### DATA EXTRACTS
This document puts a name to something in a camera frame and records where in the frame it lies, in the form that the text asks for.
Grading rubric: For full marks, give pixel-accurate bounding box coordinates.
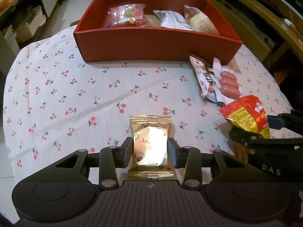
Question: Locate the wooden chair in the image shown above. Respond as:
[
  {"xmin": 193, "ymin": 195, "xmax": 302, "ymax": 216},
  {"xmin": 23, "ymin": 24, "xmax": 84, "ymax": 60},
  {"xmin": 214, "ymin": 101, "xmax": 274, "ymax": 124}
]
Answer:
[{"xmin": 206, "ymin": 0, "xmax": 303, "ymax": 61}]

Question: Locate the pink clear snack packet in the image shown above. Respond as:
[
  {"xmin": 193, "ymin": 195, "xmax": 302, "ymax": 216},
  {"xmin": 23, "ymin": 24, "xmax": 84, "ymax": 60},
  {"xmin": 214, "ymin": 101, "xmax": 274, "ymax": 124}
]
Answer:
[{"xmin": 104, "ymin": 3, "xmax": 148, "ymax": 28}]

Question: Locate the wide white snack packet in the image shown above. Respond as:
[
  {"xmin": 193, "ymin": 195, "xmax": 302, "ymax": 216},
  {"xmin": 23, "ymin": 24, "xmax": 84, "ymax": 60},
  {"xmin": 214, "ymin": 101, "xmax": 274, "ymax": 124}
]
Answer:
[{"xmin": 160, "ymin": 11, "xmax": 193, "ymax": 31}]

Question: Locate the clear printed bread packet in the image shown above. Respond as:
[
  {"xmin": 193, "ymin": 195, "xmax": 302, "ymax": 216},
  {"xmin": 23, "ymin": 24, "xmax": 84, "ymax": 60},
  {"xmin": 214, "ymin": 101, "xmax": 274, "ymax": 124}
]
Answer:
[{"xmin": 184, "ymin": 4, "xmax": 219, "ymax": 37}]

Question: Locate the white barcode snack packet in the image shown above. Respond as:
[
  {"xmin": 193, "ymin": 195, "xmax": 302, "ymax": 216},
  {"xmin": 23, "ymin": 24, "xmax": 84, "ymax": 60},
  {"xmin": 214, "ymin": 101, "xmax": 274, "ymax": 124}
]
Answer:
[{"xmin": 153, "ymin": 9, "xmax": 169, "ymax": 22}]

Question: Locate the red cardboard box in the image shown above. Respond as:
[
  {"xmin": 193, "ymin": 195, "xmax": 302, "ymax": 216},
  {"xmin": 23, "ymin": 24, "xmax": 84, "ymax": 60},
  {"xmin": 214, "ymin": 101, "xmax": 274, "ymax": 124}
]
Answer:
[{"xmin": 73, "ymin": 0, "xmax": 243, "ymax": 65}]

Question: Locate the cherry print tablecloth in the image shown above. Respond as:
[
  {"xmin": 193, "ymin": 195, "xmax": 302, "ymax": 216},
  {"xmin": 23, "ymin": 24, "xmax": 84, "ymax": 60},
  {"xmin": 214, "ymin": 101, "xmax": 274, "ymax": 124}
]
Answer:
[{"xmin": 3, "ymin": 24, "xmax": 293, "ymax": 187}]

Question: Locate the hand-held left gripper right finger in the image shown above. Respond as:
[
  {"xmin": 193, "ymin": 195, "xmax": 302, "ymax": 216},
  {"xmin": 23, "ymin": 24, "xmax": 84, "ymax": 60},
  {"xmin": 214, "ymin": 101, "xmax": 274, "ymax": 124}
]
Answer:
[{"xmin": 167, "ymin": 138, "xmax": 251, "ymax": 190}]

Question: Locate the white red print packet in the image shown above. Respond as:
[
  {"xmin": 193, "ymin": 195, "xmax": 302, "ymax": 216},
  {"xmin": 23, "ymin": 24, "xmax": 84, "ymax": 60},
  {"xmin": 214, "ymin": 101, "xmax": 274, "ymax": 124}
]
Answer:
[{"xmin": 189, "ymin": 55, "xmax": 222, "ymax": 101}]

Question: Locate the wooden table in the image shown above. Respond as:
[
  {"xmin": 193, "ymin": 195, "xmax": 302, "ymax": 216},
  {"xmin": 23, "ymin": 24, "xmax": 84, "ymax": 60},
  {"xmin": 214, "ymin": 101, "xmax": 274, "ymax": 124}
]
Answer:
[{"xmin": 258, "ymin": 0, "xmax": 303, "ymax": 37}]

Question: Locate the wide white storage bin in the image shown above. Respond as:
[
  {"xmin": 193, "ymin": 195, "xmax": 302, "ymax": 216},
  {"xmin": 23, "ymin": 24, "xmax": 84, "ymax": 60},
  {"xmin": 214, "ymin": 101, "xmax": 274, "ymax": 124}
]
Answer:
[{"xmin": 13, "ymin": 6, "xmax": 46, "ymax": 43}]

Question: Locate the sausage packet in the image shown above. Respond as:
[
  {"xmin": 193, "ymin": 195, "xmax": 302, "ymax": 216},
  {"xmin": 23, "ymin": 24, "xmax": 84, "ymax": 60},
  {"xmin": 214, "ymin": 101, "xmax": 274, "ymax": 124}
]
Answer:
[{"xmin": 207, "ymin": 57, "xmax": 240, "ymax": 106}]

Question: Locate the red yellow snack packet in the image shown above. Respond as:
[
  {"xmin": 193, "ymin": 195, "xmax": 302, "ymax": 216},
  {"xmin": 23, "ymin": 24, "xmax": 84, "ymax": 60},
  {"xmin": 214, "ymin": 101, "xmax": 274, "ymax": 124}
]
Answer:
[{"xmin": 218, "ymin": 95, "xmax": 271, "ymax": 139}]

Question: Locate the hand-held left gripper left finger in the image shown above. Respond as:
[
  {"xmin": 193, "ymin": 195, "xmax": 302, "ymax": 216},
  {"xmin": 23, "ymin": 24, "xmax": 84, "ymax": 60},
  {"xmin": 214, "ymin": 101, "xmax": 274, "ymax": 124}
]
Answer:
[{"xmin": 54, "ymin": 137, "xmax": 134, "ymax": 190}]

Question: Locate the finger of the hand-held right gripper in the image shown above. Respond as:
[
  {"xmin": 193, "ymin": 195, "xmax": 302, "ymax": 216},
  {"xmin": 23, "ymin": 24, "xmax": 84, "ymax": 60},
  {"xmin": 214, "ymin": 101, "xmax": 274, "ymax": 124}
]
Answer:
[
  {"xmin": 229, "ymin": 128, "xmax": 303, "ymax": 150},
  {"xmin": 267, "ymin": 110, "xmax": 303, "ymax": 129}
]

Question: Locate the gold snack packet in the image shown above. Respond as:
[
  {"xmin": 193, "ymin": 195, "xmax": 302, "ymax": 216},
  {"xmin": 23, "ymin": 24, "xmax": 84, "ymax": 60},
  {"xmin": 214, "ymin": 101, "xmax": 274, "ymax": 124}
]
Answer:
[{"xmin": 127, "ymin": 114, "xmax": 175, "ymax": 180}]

### TASK DIRECTIONS
Wherever a line in the data above contains the word "snack", copy that line.

### RESULT FOR THIS TASK
Question: Locate the pink clear snack packet in the image shown above. Respond as:
Question: Locate the wide white snack packet in the image shown above. Respond as:
Question: Locate the white barcode snack packet in the image shown above. Respond as:
Question: Locate the red yellow snack packet in the image shown above. Respond as:
Question: Locate the gold snack packet in the image shown above. Respond as:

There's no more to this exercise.